23/09/10 16:39:43 INFO TaskSetManager: Starting task 35393.0 in stage 142.0 (TID 9702) (cnsz26plhejt, executor 24, partition 35393, NODE_LOCAL, 4877 bytes) taskResourceAssignments Map()
23/09/10 16:39:43 INFO TaskSetManager: Finished task 11988.0 in stage 142.0 (TID 9643) in 282761 ms on cnsz26plhejt (executor 24) (1/111320)
23/09/10 16:39:50 INFO TaskSetManager: Starting task 23439.0 in stage 142.0 (TID 9703) (cnsz26pllxha, executor 12, partition 23439, NODE_LOCAL, 4876 bytes) taskResourceAssignments Map()

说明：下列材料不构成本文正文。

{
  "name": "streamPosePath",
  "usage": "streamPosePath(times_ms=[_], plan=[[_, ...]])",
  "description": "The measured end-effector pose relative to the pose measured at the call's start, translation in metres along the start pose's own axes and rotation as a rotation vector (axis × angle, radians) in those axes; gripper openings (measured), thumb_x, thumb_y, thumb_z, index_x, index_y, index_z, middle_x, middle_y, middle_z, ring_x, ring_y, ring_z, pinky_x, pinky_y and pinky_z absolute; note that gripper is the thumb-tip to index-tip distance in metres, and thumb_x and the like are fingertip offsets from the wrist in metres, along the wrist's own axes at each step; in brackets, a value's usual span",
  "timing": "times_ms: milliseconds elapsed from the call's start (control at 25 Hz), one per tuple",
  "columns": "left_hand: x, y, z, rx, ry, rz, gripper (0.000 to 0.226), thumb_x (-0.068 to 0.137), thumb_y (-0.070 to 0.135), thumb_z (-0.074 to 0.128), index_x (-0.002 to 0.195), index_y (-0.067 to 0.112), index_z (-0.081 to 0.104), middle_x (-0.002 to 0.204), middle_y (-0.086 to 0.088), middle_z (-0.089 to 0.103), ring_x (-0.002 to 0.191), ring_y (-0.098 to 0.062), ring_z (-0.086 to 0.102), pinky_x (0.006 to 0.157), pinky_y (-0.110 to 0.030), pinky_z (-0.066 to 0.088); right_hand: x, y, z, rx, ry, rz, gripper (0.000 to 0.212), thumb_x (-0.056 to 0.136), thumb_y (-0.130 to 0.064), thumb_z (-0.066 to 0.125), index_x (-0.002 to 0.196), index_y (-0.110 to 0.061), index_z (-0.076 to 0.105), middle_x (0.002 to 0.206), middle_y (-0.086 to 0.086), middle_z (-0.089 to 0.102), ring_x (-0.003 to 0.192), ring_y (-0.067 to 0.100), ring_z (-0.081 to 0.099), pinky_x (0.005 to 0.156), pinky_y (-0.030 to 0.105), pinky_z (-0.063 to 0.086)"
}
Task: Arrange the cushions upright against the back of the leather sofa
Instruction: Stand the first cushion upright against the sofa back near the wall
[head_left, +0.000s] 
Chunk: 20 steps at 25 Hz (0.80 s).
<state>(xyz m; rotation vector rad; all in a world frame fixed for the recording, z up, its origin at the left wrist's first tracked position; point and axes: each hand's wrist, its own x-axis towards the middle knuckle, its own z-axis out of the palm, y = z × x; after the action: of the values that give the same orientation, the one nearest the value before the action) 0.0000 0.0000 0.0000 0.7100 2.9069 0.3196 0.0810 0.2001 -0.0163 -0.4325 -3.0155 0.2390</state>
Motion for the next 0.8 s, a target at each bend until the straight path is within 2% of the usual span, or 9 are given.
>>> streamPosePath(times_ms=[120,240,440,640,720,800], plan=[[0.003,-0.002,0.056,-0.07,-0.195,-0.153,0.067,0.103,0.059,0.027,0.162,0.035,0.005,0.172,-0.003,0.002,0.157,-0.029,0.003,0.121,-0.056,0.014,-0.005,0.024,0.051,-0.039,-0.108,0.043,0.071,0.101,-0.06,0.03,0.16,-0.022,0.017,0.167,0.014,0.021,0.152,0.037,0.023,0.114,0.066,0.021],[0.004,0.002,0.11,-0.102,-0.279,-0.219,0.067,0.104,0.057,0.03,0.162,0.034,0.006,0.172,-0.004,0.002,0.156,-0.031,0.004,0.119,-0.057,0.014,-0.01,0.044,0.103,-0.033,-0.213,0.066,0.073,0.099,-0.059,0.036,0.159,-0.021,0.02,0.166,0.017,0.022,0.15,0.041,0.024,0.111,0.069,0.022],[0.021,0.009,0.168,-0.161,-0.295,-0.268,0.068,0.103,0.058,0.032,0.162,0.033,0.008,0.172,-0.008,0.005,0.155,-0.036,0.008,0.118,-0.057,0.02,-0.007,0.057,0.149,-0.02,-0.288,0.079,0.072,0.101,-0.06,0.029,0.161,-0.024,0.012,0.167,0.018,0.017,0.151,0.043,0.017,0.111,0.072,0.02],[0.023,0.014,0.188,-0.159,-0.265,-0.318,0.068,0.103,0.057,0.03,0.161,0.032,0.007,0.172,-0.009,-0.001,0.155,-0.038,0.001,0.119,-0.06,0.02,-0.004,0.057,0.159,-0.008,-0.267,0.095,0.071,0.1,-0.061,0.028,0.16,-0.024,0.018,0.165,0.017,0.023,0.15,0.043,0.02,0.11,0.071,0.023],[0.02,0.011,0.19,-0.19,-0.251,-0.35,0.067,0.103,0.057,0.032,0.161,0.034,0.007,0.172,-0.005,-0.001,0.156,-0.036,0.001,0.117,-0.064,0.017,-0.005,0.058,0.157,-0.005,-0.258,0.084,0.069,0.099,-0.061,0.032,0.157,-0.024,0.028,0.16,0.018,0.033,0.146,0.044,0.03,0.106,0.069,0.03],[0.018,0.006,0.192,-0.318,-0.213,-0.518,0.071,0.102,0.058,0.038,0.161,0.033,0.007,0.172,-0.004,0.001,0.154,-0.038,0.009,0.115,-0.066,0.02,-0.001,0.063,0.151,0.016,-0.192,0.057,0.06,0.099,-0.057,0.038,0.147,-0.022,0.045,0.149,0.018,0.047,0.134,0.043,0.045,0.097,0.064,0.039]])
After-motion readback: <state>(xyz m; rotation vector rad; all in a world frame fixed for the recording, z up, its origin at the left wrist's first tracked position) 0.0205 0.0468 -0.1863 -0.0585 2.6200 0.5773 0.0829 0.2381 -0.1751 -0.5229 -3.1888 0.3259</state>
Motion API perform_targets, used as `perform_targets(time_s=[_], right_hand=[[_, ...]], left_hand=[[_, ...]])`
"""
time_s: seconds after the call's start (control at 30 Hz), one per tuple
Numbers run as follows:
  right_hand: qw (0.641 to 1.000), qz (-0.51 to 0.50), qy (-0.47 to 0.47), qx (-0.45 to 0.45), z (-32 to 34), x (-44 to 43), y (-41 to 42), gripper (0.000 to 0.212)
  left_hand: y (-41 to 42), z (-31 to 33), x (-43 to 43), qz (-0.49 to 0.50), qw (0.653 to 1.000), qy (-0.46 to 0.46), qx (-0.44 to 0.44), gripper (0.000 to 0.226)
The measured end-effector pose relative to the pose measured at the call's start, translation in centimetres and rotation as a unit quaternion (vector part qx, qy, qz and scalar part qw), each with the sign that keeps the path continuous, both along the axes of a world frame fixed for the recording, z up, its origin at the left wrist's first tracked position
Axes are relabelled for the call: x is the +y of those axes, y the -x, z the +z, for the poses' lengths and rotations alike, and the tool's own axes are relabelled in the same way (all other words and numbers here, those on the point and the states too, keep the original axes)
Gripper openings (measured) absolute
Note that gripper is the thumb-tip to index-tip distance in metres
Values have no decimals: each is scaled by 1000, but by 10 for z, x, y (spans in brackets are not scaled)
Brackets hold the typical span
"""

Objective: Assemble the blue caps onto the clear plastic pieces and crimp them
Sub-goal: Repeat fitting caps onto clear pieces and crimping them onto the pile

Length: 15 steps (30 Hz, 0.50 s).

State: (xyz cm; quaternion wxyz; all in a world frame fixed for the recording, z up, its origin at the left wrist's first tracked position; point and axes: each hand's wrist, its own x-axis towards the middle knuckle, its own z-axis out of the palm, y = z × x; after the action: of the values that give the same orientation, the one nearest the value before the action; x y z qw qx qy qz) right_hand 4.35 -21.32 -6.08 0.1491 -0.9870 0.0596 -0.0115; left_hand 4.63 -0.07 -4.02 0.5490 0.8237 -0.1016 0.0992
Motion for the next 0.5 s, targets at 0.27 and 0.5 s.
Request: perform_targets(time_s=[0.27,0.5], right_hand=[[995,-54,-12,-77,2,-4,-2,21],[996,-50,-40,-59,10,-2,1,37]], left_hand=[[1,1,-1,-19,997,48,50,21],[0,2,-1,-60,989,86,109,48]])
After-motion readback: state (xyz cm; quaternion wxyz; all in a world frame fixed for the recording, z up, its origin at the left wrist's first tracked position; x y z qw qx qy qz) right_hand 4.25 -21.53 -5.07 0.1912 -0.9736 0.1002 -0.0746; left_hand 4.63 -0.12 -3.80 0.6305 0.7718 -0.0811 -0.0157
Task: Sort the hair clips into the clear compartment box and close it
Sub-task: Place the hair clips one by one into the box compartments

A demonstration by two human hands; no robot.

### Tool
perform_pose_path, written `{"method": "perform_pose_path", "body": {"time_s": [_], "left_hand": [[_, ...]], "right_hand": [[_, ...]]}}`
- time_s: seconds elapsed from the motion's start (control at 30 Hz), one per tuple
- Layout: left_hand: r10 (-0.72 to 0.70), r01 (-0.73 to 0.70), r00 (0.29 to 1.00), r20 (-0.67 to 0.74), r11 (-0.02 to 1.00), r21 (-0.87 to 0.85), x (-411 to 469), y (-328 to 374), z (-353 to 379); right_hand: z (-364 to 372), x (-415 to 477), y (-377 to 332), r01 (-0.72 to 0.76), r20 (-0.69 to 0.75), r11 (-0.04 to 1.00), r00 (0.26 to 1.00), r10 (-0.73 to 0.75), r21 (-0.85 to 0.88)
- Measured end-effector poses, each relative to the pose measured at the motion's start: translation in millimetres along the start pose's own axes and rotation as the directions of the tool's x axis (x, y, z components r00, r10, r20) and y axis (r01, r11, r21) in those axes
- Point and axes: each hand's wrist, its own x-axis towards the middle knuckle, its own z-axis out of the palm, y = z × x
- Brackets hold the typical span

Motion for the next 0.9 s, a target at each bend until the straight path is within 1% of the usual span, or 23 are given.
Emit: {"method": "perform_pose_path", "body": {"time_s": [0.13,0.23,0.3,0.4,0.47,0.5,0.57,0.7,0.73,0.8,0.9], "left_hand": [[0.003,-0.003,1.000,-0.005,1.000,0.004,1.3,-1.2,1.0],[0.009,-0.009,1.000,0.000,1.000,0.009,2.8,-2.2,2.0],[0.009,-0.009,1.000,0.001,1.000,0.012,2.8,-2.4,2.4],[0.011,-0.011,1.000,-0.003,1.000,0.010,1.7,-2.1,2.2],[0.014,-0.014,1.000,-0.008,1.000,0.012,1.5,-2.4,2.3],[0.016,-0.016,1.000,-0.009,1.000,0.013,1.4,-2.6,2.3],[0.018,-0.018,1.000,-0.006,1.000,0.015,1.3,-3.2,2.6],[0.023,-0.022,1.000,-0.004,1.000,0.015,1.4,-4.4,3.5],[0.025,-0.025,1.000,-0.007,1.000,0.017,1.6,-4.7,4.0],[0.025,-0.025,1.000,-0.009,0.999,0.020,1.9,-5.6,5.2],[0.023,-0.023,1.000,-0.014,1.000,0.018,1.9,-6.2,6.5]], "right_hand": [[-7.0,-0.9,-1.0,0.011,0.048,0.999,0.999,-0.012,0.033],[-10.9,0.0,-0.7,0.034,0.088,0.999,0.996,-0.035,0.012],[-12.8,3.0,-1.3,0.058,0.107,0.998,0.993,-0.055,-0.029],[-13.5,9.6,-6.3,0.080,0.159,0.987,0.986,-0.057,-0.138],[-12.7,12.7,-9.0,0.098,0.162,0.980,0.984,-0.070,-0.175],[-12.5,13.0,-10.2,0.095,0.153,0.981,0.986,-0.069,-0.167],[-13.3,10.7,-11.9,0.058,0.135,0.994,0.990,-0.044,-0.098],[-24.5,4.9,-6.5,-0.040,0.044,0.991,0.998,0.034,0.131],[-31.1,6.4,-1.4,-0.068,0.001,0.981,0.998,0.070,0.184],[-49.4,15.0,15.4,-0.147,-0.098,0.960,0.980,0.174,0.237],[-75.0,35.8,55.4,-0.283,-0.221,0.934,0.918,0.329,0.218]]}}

23/09/10 16:39:50 INFO TaskSetManager: Finished task 8516.0 in stage 142.0 (TID 9666) in 289319 ms on cnsz26pllxha (executor 12) (2/111320)
23/09/10 16:39:53 INFO TaskSetManager: Starting task 23308.0 in stage 142.0 (TID 9704) (cnsz26plhjwg, executor 40, partition 23308, NODE_LOCAL, 4876 bytes) taskResourceAssignments Map()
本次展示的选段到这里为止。